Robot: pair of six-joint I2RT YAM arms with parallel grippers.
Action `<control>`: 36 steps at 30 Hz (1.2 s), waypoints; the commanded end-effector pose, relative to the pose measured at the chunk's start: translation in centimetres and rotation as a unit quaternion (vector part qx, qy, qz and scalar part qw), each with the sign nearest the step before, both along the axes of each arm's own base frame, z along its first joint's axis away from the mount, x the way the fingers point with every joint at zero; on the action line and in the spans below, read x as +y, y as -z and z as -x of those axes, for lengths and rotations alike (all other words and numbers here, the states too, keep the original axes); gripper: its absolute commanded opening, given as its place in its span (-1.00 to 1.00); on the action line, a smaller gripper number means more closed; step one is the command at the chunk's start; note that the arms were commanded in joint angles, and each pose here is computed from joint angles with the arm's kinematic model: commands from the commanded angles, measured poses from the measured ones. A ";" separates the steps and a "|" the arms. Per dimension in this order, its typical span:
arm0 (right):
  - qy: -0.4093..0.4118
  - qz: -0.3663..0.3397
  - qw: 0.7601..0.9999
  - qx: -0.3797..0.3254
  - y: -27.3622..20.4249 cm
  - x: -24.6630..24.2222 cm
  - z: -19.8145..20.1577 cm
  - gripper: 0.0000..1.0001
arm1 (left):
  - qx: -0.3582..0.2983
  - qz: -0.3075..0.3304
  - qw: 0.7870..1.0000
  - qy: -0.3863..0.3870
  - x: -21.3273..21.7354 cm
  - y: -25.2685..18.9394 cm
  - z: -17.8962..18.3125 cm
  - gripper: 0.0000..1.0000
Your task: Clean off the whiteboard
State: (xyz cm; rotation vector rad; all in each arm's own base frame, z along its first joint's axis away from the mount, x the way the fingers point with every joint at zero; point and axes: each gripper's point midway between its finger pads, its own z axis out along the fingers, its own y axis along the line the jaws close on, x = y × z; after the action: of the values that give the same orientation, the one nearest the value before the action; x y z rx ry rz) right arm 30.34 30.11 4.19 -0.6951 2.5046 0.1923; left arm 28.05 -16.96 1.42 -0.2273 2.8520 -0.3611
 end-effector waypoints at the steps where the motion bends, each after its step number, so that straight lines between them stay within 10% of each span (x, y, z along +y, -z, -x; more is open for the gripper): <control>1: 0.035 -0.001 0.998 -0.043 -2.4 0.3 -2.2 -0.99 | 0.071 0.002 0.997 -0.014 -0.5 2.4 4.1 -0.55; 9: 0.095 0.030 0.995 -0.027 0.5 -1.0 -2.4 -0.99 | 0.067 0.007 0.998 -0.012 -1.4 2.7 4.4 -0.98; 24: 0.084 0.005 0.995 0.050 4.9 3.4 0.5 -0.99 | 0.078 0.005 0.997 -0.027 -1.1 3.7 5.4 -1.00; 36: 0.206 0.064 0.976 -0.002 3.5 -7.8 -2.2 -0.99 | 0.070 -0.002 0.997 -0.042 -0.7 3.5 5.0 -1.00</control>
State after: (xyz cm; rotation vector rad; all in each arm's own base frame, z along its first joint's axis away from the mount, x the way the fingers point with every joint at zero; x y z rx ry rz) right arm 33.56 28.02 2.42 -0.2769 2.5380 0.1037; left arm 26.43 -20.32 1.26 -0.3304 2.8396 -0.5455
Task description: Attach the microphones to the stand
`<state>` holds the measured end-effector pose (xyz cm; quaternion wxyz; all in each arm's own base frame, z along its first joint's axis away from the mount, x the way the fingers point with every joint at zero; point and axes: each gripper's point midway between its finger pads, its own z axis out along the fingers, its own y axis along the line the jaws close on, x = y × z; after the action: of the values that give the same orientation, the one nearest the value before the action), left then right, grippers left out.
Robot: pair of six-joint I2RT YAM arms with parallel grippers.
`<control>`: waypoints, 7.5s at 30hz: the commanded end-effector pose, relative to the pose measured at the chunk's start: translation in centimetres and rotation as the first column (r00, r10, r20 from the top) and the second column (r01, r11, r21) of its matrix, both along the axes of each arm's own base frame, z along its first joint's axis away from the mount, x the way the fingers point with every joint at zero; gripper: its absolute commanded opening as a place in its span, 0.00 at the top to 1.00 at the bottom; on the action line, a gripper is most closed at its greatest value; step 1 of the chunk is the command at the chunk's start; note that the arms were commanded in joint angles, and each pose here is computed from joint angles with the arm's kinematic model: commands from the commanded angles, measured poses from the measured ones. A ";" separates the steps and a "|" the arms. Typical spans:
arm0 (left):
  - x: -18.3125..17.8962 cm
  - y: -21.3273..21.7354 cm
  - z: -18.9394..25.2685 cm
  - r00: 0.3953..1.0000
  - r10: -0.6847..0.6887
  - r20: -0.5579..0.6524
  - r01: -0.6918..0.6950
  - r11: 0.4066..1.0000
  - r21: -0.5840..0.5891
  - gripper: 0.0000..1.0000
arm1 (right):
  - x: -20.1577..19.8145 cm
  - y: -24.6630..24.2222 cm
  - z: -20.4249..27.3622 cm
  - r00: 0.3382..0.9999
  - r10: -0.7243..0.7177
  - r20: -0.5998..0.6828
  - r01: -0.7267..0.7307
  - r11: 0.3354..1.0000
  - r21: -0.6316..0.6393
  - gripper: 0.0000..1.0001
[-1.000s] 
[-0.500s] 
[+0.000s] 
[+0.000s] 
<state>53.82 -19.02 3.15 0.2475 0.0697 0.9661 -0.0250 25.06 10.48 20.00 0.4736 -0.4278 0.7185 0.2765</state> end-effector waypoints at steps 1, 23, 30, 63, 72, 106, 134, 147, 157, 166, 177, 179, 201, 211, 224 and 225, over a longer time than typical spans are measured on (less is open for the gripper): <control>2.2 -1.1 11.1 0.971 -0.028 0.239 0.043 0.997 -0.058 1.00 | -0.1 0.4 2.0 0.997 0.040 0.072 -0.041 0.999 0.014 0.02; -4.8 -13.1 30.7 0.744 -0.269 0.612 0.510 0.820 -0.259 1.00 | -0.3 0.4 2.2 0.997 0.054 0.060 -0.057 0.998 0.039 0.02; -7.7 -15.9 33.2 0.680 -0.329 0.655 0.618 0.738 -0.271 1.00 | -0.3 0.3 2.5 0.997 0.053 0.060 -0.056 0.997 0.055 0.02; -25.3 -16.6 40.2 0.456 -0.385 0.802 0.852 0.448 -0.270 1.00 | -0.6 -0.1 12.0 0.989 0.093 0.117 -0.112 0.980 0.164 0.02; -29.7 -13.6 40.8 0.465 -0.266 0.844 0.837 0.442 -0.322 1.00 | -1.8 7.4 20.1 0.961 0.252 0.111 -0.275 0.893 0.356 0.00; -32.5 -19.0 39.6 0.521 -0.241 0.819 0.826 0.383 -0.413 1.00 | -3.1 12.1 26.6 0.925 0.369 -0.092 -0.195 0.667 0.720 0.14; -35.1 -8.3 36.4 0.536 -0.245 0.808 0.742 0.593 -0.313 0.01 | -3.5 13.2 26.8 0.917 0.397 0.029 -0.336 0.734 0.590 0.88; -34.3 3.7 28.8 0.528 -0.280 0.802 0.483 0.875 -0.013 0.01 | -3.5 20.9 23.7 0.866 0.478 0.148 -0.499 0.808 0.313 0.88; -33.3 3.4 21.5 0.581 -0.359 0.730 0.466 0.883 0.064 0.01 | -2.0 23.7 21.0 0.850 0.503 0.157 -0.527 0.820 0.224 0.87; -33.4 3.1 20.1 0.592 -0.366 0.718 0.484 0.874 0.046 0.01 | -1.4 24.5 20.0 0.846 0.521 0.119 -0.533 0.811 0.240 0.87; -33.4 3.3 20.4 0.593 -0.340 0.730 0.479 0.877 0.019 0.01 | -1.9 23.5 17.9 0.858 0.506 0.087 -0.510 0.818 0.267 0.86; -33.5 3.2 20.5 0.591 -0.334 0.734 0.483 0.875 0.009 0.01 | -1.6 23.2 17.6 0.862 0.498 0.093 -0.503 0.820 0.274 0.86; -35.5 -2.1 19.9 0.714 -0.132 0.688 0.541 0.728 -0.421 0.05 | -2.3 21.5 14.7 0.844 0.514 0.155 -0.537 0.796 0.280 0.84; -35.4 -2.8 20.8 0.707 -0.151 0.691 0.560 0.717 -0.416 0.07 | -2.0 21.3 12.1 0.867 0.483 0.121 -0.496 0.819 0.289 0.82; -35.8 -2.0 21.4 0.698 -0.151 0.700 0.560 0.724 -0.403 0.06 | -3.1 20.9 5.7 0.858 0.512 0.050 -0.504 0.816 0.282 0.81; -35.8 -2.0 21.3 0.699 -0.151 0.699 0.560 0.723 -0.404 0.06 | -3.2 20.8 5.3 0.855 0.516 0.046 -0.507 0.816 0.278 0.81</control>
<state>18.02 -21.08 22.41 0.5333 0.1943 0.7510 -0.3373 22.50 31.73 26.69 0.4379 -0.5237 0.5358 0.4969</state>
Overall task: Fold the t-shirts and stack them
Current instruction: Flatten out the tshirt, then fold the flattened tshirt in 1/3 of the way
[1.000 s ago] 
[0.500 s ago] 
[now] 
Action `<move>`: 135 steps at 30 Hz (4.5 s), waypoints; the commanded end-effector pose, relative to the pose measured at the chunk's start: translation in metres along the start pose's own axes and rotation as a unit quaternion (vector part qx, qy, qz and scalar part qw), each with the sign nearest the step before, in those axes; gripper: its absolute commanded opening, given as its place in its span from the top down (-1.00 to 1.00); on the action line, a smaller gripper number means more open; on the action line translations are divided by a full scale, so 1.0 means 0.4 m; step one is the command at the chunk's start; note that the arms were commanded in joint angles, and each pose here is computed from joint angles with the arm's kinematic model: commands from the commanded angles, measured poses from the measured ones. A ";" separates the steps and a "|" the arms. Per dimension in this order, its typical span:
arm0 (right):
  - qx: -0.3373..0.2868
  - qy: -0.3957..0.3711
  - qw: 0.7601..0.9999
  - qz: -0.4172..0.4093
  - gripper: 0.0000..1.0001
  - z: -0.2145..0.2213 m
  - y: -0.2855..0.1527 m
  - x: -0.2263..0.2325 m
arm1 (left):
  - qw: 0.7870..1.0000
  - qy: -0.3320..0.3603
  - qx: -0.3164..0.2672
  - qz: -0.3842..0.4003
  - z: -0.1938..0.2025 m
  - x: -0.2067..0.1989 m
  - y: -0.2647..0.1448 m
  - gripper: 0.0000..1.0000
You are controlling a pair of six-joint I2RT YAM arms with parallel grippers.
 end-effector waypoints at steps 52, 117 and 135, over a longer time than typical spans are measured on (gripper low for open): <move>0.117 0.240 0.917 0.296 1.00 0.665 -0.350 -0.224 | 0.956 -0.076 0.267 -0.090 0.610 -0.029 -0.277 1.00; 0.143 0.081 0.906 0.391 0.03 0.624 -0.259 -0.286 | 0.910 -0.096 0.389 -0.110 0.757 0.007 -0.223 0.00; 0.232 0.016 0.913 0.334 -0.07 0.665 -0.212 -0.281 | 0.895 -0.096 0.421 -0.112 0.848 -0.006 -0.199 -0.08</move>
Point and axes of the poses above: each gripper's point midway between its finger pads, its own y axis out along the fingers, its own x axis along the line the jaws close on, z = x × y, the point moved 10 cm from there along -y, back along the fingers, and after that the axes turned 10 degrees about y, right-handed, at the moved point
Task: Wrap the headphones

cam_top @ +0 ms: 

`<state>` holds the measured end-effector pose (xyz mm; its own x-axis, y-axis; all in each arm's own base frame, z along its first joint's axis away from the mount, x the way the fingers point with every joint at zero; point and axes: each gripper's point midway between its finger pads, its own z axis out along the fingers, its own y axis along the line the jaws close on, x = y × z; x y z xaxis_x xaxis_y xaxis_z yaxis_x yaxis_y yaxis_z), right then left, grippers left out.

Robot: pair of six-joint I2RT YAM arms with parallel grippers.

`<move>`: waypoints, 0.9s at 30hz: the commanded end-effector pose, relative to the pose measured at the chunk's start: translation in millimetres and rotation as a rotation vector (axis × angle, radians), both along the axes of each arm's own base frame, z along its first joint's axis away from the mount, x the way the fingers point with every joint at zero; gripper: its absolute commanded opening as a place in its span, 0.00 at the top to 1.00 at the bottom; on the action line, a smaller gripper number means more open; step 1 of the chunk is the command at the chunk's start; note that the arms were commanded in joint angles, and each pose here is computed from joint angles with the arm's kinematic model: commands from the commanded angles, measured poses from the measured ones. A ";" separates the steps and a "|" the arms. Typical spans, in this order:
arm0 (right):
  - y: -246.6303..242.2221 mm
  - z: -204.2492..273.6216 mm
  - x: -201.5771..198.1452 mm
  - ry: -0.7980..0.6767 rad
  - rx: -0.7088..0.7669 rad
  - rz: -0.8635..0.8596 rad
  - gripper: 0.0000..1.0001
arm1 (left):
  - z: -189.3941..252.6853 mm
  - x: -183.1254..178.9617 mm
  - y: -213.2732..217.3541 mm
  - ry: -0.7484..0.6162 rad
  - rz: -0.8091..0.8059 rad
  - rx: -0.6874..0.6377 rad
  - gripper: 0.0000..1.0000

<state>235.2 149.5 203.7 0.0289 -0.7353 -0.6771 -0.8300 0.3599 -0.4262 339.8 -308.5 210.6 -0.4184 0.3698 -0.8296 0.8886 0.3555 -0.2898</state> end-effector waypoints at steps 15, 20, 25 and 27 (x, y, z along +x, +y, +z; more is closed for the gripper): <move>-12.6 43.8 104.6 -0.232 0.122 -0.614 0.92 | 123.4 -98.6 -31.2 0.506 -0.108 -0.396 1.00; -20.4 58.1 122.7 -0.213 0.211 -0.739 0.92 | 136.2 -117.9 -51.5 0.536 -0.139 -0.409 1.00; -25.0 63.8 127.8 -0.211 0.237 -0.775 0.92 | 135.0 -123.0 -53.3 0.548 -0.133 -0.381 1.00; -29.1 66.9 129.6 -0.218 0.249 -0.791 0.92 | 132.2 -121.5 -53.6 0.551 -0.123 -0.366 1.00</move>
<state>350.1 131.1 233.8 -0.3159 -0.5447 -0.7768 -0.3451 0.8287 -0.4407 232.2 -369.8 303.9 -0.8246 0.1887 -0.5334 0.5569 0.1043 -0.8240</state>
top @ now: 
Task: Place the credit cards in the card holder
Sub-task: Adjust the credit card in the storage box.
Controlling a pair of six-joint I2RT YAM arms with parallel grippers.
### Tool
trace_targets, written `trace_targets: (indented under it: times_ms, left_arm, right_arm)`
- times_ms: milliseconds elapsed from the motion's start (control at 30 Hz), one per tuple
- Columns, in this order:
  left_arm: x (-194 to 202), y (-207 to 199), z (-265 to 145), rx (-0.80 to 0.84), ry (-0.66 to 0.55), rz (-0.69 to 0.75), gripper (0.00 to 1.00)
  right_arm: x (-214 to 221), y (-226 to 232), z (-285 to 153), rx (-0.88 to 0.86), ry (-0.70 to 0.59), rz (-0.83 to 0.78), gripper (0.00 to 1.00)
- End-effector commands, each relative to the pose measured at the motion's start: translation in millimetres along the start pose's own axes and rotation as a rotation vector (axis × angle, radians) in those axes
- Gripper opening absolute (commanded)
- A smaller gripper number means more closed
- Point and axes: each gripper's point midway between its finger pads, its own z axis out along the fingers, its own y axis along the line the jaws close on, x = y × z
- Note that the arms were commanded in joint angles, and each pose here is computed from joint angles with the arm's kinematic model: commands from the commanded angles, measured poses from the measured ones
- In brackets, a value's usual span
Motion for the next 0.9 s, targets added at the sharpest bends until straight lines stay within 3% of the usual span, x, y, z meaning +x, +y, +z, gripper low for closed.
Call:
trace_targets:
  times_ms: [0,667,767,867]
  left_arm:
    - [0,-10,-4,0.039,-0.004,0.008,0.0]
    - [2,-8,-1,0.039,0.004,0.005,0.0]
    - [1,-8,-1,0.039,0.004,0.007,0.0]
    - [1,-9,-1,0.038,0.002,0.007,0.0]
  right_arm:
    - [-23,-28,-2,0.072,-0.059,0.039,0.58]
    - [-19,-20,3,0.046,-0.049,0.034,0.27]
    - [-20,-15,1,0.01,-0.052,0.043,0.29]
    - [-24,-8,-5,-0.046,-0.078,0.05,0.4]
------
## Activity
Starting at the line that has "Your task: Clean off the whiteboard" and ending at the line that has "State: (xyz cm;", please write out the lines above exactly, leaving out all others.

## Task response
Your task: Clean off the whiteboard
State: (xyz cm; rotation vector rad; all in each arm's own base frame, z along its first joint's axis away from the mount, x the way the fingers point with every joint at zero; point and axes: each gripper's point midway between its finger pads, its own z axis out along the fingers, its own y axis along the line the jaws close on, x = y × z; after the action: of the values that give the same orientation, the one nearest the value before the action; x y z rx ry rz) right arm 30.34 30.11 4.19 -0.6951 2.5046 0.1923; left arm 28.05 -16.96 1.42 -0.2273 2.8520 -0.3611

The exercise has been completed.